SAOKAREBA – Bupati Luwu Timur, Irwan Bachri Syam menegaskan harga pembelian gabah petani tidak boleh dibawah Rp 6.500 per kilogram.
Disampaikan Irwan pada rapat persiapan panen dan pengawasan stabilitas harga di Aula Sasana Praja, Kantor Bupati Luwu Timur, Selasa (14/4/2026).
Pertemuan ini upaya strategis guna memastikan kelancaran distribusi hasil panen serta harga gabah di tingkat petani dan pasar.

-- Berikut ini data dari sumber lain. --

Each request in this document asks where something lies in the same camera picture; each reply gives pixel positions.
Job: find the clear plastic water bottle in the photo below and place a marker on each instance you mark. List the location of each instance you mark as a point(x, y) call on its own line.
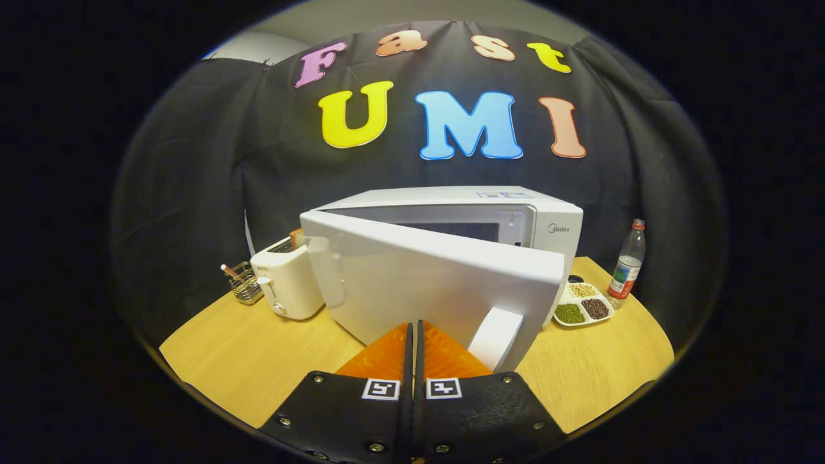
point(626, 264)

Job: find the toasted bread slice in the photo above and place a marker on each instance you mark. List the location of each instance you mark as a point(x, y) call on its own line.
point(297, 238)

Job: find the white divided dish of beans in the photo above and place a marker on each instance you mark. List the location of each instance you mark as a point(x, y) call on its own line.
point(570, 314)

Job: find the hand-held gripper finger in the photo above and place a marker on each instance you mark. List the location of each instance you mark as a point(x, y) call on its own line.
point(419, 419)
point(407, 419)

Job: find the white bread toaster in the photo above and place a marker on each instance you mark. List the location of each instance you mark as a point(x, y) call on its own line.
point(290, 283)

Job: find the white toaster oven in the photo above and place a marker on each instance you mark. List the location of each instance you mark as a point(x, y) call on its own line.
point(419, 270)

“Rp 6.500 merupakan harga terendah. Tidak boleh ada pembelian di bawah harga tersebut dengan alasan apa pun,” kata Bupati Irwan.
Irwan mendorong seluruh pihak mengawal proses panen yang diperkirakan puncaknya berlangsung pada Mei hingga Juni 2026.
“Masih ada petani yang mengeluh karena harga pembelian di bawah harga standar Rp 6.500. Ini tidak boleh terjadi,” tuturnya.
Hadir rapat Forkopimda Luwu Timur, pimpinan Perum Bulog Kantor Cabang Palopo, Staf Ahli, OPD.
Camat, pengurus dan anggota Perpadi, koordinator BPP, serta ketua Gapoktan dan pengurus kelompok tani se- Luwu Timur.
Menurut Irwan, penting pemberdayaan gudang sebagai tempat penampungan gabah.
Tujuannya agar hasil panen petani yang melimpah dapat terserap secara maksimal di daerah dalam menopang ketahanan pangan di Luwu Timur.
Perwakilan Perum Bulog Cabang Palopo, Iskandar Sulkarnain, mengatakan stok beras saat ini mencapai sekitar 49 ribu ton, yang merupakan cadangan tertinggi sepanjang sejarah.
“Ketahanan stok sangat tinggi, dengan penyaluran ke wilayah Luwu Raya sekitar 2.000 ton,”
“Secara umum, stok di Sulawesi Selatan sangat mencukupi dan stabil tinggal kapasitas gudang masih menjadi kendala,” jelasnya.
Ketua Perpadi Luwu Timur, I Wayan Selamet, mengatakan, dukungan pemerintah sangat dibutuhkan agar penyerapan hasil panen terserap optimal.